Friday, October 26, 2012

SITES AND RELICS


Sites and Relics


That Don Bosco’s relics will be displayed and venerated in Kolkata is gladsome news, indeed. The veneration of relics is no mere Medievalism; it is as old as humanity. The oldest and authentic relic or relict (if you so see it) of the Christian era is the tomb of Jesus Christ himself, since pilgrimages have been converging on it since the very day of Christ’s Resurrection. What, after all, is the characteristic of the Gospel accounts of Mary Magdalene’s and the disciples’ hastening to the empty tomb if not pilgrimage – to the physical witness to the saving suffering and death of Christ? The cult of relics was developed by the most respected theologians of Late Antiquity, and represented a serious attempt to explore the human capacity for the divine. The exhibition of Don Bosco’s relics in India will not only transport us to the past but also help us understand the problems of the present. From that point of view a relic is an icon. The meaning of “icon” has degenerated. It now popularly refers to a pop star or a public figure that has become a symbol for some popular aspiration. But that is an impoverishment of what it once meant, and its meaning needs to be retrieved. An icon is a complex of meaning that cannot be constructed at will, and which makes sense of social relations, personal identity within the larger world, the appropriate emotional response to events and happenings. Such icons or patterns of meaning are reflected in shared rituals – the rituals of death and burial, the marks of kinship, the regulation of courtship, marriage and sexual activity, the agreed signs and achievements of respect and honour. An icon opens a window to an alien frame of reference that interprets the world we inhabit.

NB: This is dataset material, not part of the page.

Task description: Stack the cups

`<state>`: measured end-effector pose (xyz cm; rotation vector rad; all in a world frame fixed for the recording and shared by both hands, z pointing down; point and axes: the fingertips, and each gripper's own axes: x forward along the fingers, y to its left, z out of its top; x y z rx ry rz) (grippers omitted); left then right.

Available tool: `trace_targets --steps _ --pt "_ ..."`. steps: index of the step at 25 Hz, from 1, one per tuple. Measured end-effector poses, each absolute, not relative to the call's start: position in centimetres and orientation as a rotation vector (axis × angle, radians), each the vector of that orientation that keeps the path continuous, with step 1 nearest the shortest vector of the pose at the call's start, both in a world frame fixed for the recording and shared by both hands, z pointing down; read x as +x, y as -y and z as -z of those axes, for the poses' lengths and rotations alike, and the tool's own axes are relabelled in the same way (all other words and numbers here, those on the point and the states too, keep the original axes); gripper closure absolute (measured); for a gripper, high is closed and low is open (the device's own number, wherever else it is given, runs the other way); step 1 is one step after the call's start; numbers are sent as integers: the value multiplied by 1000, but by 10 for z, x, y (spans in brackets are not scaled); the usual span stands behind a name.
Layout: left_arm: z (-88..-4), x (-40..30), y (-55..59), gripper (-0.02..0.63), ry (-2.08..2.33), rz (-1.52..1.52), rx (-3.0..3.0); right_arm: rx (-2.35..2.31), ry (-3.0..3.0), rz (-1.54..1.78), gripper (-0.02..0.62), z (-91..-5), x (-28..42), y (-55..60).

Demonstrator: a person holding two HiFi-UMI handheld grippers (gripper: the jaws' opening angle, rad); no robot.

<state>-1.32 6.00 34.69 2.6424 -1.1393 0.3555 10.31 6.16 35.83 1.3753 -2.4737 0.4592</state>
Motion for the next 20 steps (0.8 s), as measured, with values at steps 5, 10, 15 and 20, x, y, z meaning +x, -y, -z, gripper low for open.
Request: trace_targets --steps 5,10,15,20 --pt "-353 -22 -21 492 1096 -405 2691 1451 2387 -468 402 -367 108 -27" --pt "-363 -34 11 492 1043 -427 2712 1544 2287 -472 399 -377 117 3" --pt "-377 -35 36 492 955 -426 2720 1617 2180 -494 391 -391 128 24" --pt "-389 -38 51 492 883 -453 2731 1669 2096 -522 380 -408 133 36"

 Shrines are the wayside stations for sinners on their pilgrimage to their Father’s house. (Yet another definition of the Church given by Blessed Pope John XXIII himself). Pilgrimage is an ancient and universal expression of the religious impulse, helping to keep alive man’s thirst for God, like the woman at Jacob’s well (that is still there) and like the haemorrhaging woman’s straining to touch the cloak of Jesus in the sure hope of healing. Long before people began to map their world scientifically, they drew up a “sacred geography”. Thus certain places came to be revered as points of encounter with the divine. In the ancient world, it was usually temples and holy mountains, groves or rivers. Pilgrims would arrive at a shrine, tired, fasting and gripped by the hope of an ecstasy. This was helped by glinting mosaics, glimmering oil lamps, restful tree shades, tinkling bells, all to make a pilgrim feel that he was in a sacred environment; thus making it easier to realise that he was in the presence of the divine than when he is in the marketplace or in the kitchen.

Today’s modern world of rational thinking, massive techno devices and ritualised protocol must still acknowledge that millions of pilgrims, Christian and non-Christian, are moving towards sacred sites and relics for a foretaste of heaven. Unlike a sacrament (an action of Christ) a relic has no inherent power except to elicit a God-seeker’s sentiments of awe and anticipation for the real thing, namely, union with God. Blessed Pope John XXIII, on his visit to the Shroud of Turin, made it known that even if the Shroud were not the proven burial cloth of Jesus, it definitely was an occasion for contemplation and prayer.

What a wonderful world where the kiss of an icon or bone fragment or stone is a statement of a thirst, namely, “I want God.” Now suffering is transformed into triumph, death is without sting, and life is still worth living.